The industry has spent years quietly pushing the envelope on its bigger engines – smaller displacements, more turbos, hybrid assistance and eventually full electrification. BMW refused to follow that script. With the brand officially confirming that its twin-turbo V8 will last through the 2027 model year and beyond, the 2027 X5 M will be the clearest, most concrete proof of that commitment.
This isn’t a vague product roadmap promise or a carefully worded press statement that leaves little room for retreat. BMW’s confirmation comes as a genuine counter-move in an era when luxury performance brands are downsizing almost by default. For X5 M buyers and V8 loyalists looking for a change in the segment, this is the news they’ve been waiting for.
2027 X5 M keeps twin-turbo V8 alive
The 2027 X5 M is the cornerstone of BMW’s V8 commitment. Motor1 reported confirmation on July 3, 2026, framing it simply: “Downsizing, damn it.” That phrase reflects the broader significance here – BMW isn’t hedging, not offering the V8 as a premium-level add-on, while quietly shifting volumes to the turbocharged six. The twin-turbo V8 remains the engine of record for the X5 M lineup heading into 2027.

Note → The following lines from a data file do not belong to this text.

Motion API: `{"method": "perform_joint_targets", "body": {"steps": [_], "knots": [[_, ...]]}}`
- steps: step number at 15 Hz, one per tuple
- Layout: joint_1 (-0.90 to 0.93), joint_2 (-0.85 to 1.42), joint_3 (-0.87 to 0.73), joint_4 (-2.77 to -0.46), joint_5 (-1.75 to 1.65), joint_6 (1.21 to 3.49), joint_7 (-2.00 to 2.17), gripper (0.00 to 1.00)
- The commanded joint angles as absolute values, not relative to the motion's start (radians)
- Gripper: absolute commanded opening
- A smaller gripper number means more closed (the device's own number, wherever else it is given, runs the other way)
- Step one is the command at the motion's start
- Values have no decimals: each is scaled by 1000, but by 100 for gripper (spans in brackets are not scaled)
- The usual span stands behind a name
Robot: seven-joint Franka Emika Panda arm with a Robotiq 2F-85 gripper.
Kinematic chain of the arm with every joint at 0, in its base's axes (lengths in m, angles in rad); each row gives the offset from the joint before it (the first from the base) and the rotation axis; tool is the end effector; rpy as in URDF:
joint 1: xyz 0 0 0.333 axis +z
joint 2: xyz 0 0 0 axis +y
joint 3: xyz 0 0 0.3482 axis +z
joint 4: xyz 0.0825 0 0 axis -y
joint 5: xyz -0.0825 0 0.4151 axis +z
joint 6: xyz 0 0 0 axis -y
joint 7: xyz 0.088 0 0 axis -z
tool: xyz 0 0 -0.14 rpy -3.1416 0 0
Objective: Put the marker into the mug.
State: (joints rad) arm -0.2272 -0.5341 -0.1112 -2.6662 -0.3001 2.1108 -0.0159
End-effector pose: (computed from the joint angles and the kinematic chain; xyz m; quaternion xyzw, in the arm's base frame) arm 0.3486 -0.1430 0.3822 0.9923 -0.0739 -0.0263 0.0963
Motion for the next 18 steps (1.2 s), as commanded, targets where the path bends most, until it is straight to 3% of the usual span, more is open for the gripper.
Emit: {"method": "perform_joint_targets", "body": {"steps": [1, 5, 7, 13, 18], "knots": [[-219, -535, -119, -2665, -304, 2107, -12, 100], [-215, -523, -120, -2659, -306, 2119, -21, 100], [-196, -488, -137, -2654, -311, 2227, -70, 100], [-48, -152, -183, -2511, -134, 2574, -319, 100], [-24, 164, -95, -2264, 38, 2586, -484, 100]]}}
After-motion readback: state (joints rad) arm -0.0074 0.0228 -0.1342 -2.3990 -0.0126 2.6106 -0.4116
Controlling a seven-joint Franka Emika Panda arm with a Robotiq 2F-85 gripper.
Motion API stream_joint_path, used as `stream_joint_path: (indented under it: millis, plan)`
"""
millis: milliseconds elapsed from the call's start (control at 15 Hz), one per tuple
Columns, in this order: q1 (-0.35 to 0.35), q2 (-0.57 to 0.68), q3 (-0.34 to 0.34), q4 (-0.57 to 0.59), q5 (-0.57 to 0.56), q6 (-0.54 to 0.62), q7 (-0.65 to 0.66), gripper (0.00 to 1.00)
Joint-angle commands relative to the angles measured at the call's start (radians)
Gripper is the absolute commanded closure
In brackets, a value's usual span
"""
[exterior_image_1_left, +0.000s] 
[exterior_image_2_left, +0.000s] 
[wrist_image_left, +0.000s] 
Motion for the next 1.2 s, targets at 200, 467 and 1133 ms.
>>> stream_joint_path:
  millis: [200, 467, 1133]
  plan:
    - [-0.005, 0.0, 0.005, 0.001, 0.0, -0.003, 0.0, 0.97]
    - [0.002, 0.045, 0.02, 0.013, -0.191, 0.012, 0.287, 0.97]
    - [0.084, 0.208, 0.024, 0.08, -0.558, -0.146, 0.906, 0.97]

The S63 twin-turbo 4.4-liter V8 that powers the current X5 M Competition—with 617 horsepower in Competition trim—is the unit in question. BMW has built its M Performance identity around this engine for more than a decade, and the 2027 confirmation signals that identity is not being traded for electrification credits in the near future. Both the standard X5 M and X5 M Competition variants are expected to carry the engine forward, preserving the output hierarchy that enthusiasts in this segment have come to rely on.
Why does it matter when most rivals are moving
The context makes this declaration difficult. The broader luxury performance segment is making a slow retreat from larger-displacement engines. Electrified powertrains – whether mild hybrid, plug-in hybrid, or fully electric – have become the default answer to meeting emissions targets without the political cost of outright cancellation. Some brands have kept their V8s on paper, quietly steering buyers toward six-cylinder options through pricing and trim restructuring.
BMW’s move is the opposite of that approach. Explicitly confirming the V8, tied to a specific model year and a major performance nameplate, is a deliberate gesture. The Putting the V8 there means putting it where it attracts attention.
The timing is also in line with BMW’s recent work on engine longevity. The brand is developing new ignition technology – pre-chamber combustion – which aims to improve fuel efficiency in M Performance engines without sacrificing output. That kind of investment in internal combustion infrastructure is not the behavior of a company planning a quiet exit.

BMW confirms there is no plug-in hybrid compromise in the new M3
The upcoming M3 will be a study in extremes, with BMW opting for a pure combustion engine and EV rather than a hybrid middle ground.
What this bodes well for BMW’s broader M lineup
The X5 M confirmation is the most obvious data point, but it points to something bigger about BMW M’s powertrain direction. The Vision BMW Alpina Concept, revealed in May 2026, also focuses on the V8 – a sign that the engine family has runway in multiple product lines, not just the X5 M.
For buyers cross-shopping the X5 M against electrified or downsized alternatives, confirmation of 2027 removes a significant source of uncertainty. Depreciation risk associated with powertrain obsolescence – a real concern when a manufacturer is known to discontinue an engine – is reduced when the brand publicly commits to continuity. This matters both at the time of purchase and resale.
BMW has not announced specific changes to output figures or hardware for the 2027 X5 M beyond engine continuity. What it’s done is draw a clear line: Twin-turbo V8s have a future in the M lineup, and the 2027 X5 M is where that future starts.
In a segment where “the last V8” has become a recurring headline, BMW has decided not to write that story. The 2027 X5 M keeps the twin-turbo V8 where it belongs – under the hood of one of the benchmark performance SUVs on the market. It is worth noting.